The health of the mother and baby play the crucial role in determining whether she actually needs a cesarean.
Common medical reasons for cesareans include
- Fetal malpresentation — when the baby is turned so that its feet or buttocks will come out first
- Pelvic disproportion — a birth canal that is unusually shaped or too small in relation to the size of the baby
- A previous c-section or other surgeries on the uterus — myomectomy
- Presence of an infection, like HIV or genital herpes.
- Having multiples — twins, triplets or more
- Presence of a chronic health condition, like diabetes or high blood pressure, that requires treatment
Be aware: hospitals love c-sections
Research suggests that time pressures in some hospitals may lead to more cesareans, especially since vaginal deliveries can take a great deal of time for the staff.

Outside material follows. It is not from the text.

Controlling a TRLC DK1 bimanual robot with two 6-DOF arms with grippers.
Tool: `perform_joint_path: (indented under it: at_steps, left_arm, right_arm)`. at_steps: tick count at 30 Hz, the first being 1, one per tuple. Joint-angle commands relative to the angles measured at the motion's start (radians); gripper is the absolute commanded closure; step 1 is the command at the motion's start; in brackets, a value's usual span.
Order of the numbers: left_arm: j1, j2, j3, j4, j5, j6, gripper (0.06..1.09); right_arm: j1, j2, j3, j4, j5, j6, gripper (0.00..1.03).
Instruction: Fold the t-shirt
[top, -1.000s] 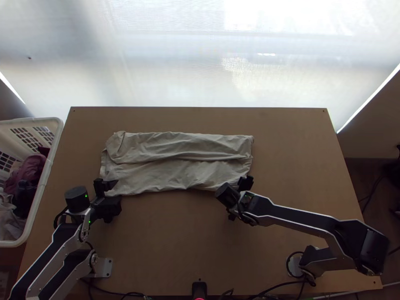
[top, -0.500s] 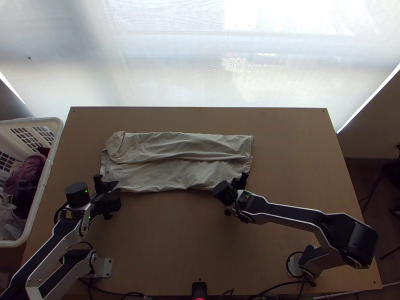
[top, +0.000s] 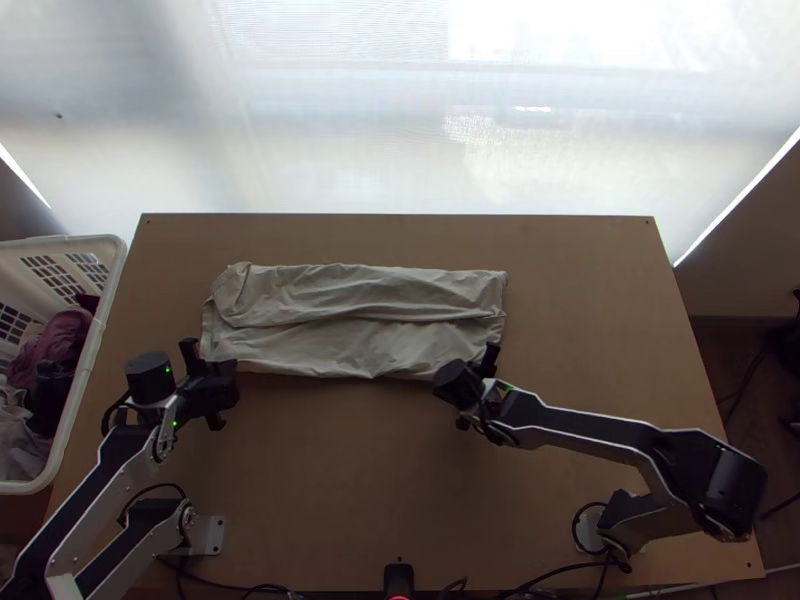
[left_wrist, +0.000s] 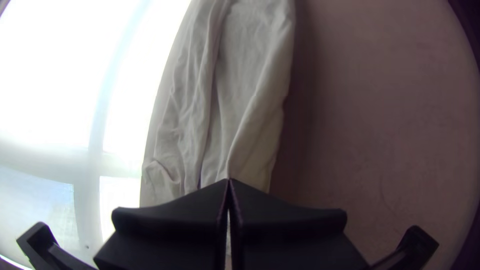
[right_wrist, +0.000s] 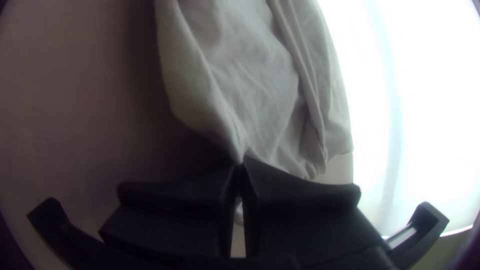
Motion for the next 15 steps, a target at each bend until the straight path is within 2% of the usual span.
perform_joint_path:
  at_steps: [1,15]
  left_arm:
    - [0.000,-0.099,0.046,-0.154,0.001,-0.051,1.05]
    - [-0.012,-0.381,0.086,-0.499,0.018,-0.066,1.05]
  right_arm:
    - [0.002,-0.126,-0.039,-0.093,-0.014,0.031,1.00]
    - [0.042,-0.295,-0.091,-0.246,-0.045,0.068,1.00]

If you are healthy and have a low-risk pregnancy, the hospital where you plan to deliver may determine your odds of cesarean more than any other factor.
Find out the cesarean rate of hospitals in your area. Normally if you don’t have a medical reason to determine that you’ll need cesareans, public hospitals will let you usually wait until you reach the time of labor. Private hospitals on the other side may let you choose or recommend a cesarean to save time, and resources, and to bill you or your insurance a little more.
A woman who has a strong preference for vaginal delivery but ends up with a cesarean may feel a sense of loss for the childbirth she hoped to experience. But it’s important to remember that there are times when a cesarean is the best and safest option for delivery.
Doing your homework about the quality of care may reassure you that your delivery method is determined for the right reasons.